Semana Nacional de Prevenção da Gravidez na Adolescência alerta sobre riscos e medidas preventivas
Entre os dias 1 e 8 de fevereiro, ocorre a Semana Nacional de Prevenção da Gravidez na Adolescência, uma campanha voltada para conscientização e educação, com o objetivo de reduzir os índices de gestação precoce. A gravidez na adolescência é considerada um grave problema social e sanitário, exigindo atenção e políticas públicas eficazes.
Riscos da gravidez na adolescência
Segundo a Organização Mundial da Saúde (OMS), a gestação na adolescência ocorre entre os 10 e 20 anos de idade, sendo a faixa etária de 10 a 15 anos a mais vulnerável. Alguns dos fatores que aumentam os riscos incluem:
- Idade inferior a 16 anos;
- Uso de álcool ou drogas;
- Abuso sexual;
- Dificuldades de acesso ao pré-natal;
- Doenças crônicas;
- Falta de apoio familiar.
Os sintomas da gravidez na adolescência são semelhantes aos de uma gestação adulta, como enjoos, tontura, vômitos, mamas inchadas e sensíveis e atraso menstrual.
Medidas de prevenção
A principal ferramenta para reduzir a incidência da gravidez na adolescência é a educação. Algumas estratégias incluem:
- Capacitação de profissionais de saúde para o atendimento a adolescentes;
- Disponibilização de métodos contraceptivos gratuitos nas Unidades Básicas de Saúde (UBS);
- Promoção de campanhas informativas em escolas e comunidades.

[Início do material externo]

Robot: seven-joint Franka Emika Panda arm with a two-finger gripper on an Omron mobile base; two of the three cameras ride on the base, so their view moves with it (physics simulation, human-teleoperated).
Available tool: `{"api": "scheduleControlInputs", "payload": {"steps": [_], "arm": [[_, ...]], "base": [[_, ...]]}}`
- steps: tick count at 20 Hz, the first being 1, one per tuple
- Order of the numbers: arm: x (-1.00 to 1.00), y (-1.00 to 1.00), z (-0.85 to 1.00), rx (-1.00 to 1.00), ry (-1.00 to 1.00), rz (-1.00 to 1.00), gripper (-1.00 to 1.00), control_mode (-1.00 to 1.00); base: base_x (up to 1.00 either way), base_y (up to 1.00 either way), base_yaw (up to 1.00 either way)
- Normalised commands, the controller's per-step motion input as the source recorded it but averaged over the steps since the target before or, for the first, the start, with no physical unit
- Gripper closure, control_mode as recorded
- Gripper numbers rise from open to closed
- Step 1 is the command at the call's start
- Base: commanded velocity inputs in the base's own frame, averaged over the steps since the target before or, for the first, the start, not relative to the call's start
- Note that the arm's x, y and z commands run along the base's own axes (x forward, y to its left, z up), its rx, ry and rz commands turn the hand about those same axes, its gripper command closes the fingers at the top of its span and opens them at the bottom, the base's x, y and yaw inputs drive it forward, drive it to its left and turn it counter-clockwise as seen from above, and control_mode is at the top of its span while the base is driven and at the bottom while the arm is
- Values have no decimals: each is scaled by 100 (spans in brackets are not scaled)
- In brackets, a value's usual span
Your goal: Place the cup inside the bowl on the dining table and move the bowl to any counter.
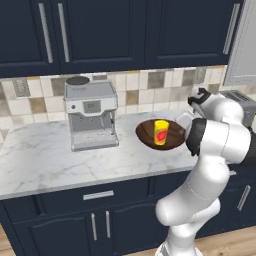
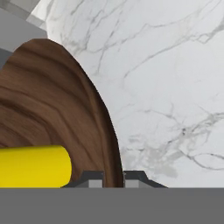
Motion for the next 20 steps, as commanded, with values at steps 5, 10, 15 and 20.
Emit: {"api": "scheduleControlInputs", "payload": {"steps": [5, 10, 15, 20], "arm": [[9, 0, -21, 0, -2, 0, 100, -100], [19, 0, -10, 0, 0, 0, 100, -100], [22, 0, -8, -1, 0, 0, 100, -100], [23, 0, -3, -2, 0, 0, 100, -100]], "base": [[0, 0, 0], [0, 0, 0], [0, 0, 0], [0, 0, 0]]}}
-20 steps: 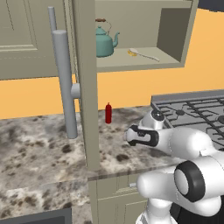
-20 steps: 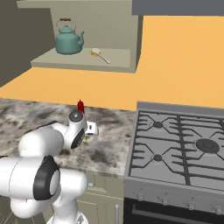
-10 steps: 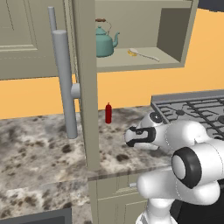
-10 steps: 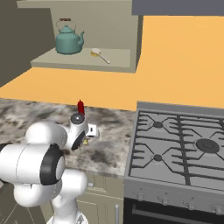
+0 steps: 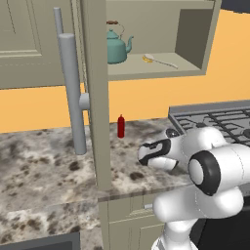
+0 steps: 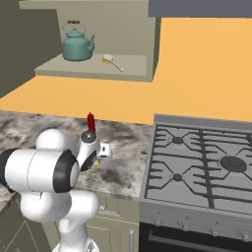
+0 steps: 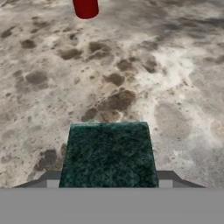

A assistente social Elenir Chapuis, secretária de Cidadania e Assistência Social de Passo Fundo, destaca que o trabalho da assistência social tem um forte caráter preventivo. “Nosso trabalho envolve o atendimento às famílias e o acompanhamento de adolescentes, promovendo a participação em serviços de convivência e fortalecimento de vínculos, além de grupos de orientação”, explica.
Além disso, a Secretaria de Saúde atua com acompanhamento especializado, como no Centro de Referência ao Atendimento à Mulher. A rede de proteção inclui serviços como CRAS (Centro de Referência da Assistência Social), CREAS (Centro de Referência Especializado da Assistência Social) e a alta complexidade para casos de maior vulnerabilidade.
“Os adolescentes estão inseridos no contexto familiar, e por isso o número de gestações nessa faixa etária não é tão expressivo. Porém, trabalhamos também em situações de risco, como abuso contra crianças e adolescentes e casos de violência doméstica”, complementa Elenir.
Os adolescentes e famílias que necessitam de atendimento podem procurar os serviços da assistência social e das unidades de saúde. Todos os casos são avaliados por assistentes sociais e psicólogos, garantindo o encaminhamento mais adequado para cada situação.
A Semana Nacional de Prevenção da Gravidez na Adolescência reforça a importância da informação, do diálogo e do suporte às famílias para evitar gestações precoces e suas consequências sociais e de saúde.